Problem details -
Leaving the pictures aside, repeat each line below exactly.
#####
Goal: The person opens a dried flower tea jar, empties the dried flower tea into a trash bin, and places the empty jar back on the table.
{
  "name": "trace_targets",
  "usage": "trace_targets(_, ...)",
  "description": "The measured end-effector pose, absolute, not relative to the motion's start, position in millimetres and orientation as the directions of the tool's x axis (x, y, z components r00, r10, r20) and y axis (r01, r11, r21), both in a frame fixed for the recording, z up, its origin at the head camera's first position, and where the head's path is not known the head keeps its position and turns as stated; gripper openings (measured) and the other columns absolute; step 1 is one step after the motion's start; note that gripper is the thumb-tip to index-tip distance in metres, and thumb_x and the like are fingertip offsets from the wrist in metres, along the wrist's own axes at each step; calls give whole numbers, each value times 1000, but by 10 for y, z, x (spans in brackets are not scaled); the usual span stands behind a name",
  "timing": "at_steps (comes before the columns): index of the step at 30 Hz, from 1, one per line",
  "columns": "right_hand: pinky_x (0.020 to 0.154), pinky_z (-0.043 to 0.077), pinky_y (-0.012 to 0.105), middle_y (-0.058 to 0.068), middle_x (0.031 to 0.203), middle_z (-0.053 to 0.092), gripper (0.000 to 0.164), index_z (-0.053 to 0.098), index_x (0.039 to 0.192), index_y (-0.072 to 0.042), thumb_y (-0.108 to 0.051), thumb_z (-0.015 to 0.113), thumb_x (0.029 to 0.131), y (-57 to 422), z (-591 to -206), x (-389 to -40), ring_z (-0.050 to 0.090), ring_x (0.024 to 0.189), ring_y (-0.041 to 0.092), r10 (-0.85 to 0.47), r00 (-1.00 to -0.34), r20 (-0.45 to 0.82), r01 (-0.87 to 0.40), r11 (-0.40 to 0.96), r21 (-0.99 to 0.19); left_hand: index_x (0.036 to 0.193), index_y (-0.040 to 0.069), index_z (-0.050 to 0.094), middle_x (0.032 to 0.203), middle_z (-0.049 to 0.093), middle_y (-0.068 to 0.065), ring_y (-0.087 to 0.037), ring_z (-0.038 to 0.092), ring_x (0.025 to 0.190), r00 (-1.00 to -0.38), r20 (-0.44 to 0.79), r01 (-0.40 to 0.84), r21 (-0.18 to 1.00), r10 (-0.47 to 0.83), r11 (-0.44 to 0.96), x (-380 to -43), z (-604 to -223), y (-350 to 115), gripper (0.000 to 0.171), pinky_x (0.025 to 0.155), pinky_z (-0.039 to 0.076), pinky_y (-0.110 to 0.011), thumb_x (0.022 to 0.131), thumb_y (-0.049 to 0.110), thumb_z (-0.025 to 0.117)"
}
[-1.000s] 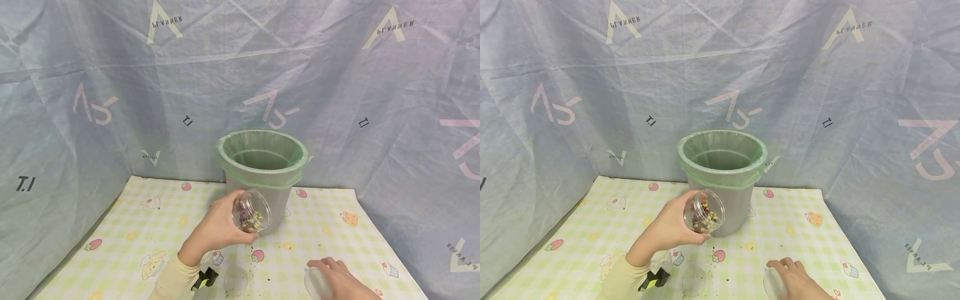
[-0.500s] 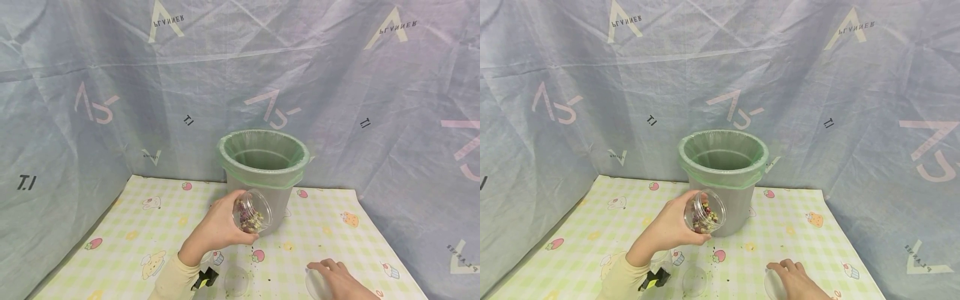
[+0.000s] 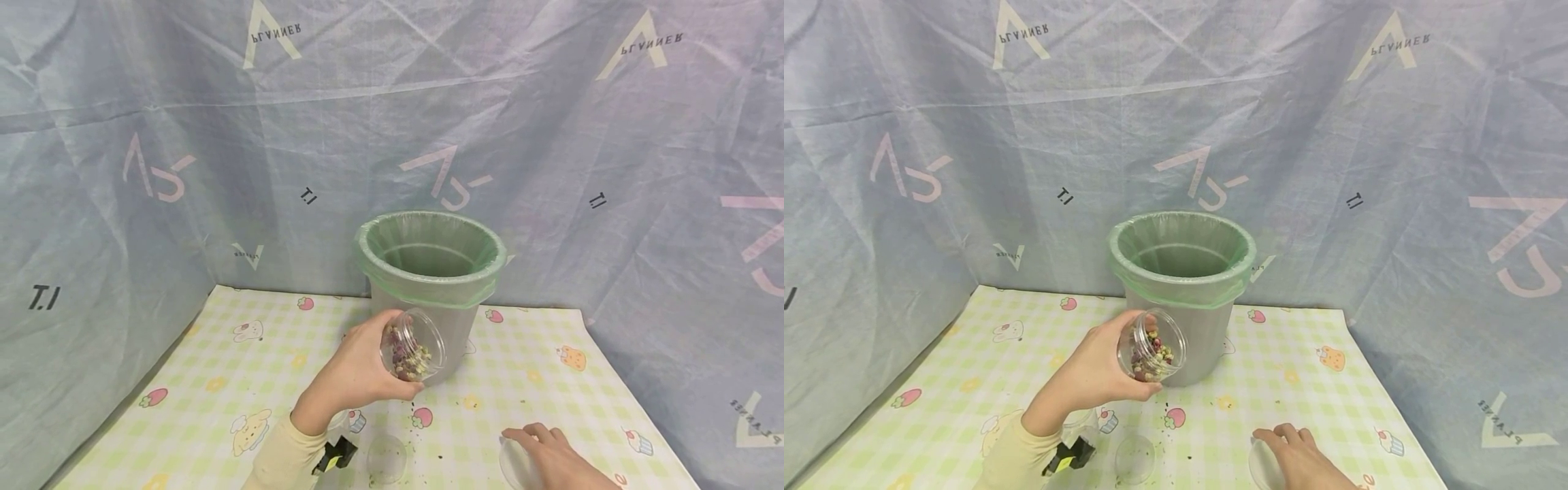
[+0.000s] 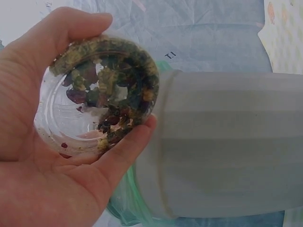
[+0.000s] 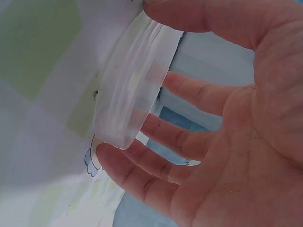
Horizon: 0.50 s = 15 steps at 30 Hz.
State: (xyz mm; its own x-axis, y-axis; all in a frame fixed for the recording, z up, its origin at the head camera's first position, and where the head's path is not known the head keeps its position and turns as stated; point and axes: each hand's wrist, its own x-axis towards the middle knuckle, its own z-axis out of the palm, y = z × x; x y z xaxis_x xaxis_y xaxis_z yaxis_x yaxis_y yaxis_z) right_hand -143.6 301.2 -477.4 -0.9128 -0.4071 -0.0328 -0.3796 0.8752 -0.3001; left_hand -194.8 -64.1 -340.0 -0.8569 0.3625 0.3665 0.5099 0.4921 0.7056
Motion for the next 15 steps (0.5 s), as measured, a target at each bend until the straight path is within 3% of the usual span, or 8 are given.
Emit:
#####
Exercise response -
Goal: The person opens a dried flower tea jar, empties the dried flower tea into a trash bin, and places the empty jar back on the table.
{
  "name": "trace_targets",
  "usage": "trace_targets(_, ...)",
  "description": "The measured end-effector pose, absolute, not relative to the motion's start, position in millimetres and orientation as the directions of the tool's x axis (x, y, z components r00, r10, r20) and y axis (r01, r11, r21), both in a frame fixed for the recording, z up, its origin at the head camera's first position, and where the head's path is not known the head keeps its position and turns as stated; gripper openings (measured) and the other columns absolute; step 1 is one step after the motion's start; note that gripper is the thumb-tip to index-tip distance in metres, and thumb_x and the like are fingertip offsets from the wrist in metres, along the wrist's own axes at each step; calls give whole numbers, each value times 1000, but by 10 for y, z, x (spans in brackets are not scaled); the usual span stands behind a name",
  "timing": "at_steps (comes before the columns): index of the step at 30 Hz, from 1, one per line",
  "columns": "right_hand: pinky_x (0.020 to 0.154), pinky_z (-0.043 to 0.077), pinky_y (-0.012 to 0.105), middle_y (-0.058 to 0.068), middle_x (0.031 to 0.203), middle_z (-0.053 to 0.092), gripper (0.000 to 0.164), index_z (-0.053 to 0.098), index_x (0.039 to 0.192), index_y (-0.072 to 0.042), thumb_y (-0.108 to 0.051), thumb_z (-0.015 to 0.113), thumb_x (0.029 to 0.131), y (-57 to 422), z (-591 to -206), x (-389 to -40), ring_z (-0.050 to 0.090), ring_x (0.024 to 0.189), ring_y (-0.041 to 0.092), r10 (-0.85 to 0.47), r00 (-1.00 to -0.34), r20 (-0.45 to 0.82), r01 (-0.87 to 0.40), r11 (-0.40 to 0.96), r21 (-0.99 to 0.19); left_hand: index_x (0.036 to 0.193), index_y (-0.040 to 0.069), index_z (-0.050 to 0.094), middle_x (0.032 to 0.203), middle_z (-0.049 to 0.093), middle_y (-0.068 to 0.065), ring_y (-0.087 to 0.037), ring_z (-0.038 to 0.092), ring_x (0.025 to 0.190), r00 (-1.00 to -0.38), r20 (-0.44 to 0.79), r01 (-0.40 to 0.84), r21 (-0.18 to 1.00), r10 (-0.47 to 0.83), r11 (-0.44 to 0.96), x (-380 to -43), z (-604 to -223), y (-350 to 115), gripper (0.000 to 0.171), pinky_x (0.025 to 0.155), pinky_z (-0.039 to 0.076), pinky_y (-0.110 to 0.011), thumb_x (0.022 to 0.131), thumb_y (-0.049 to 0.110), thumb_z (-0.025 to 0.117)"
}
[-1.000s] 
[-0.500s] 
[+0.000s] 
[+0.000s] 
[+0.000s] 
Horizon: 0.50 s = 15 steps at 30 Hz.
State: (xyz mm; its own x-axis, y-axis; all in a frame fixed for the recording, z up, its origin at the head camera's first position, and where the head's path is not known the head keeps its position and turns as stated; point and axes: each hand's wrist, its own x-axis towards the middle knuckle, its own z-axis out of the palm, y = z × x; x y z xaxis_x xaxis_y xaxis_z yaxis_x yaxis_y yaxis_z) right_hand -143.6 301.2 -477.4 -0.9128 -0.4071 -0.0328 -0.3796 0.8752 -0.3001; left_hand -194.8 -64.1 -340.0 -0.8569 0.3625 0.3665 0.5099 0.4921 0.7056
Motion for the next 15 steps (0.5 s), as measured, a target at each bend until the straight path is within 3% of the usual span, or 8 are given.
Emit:

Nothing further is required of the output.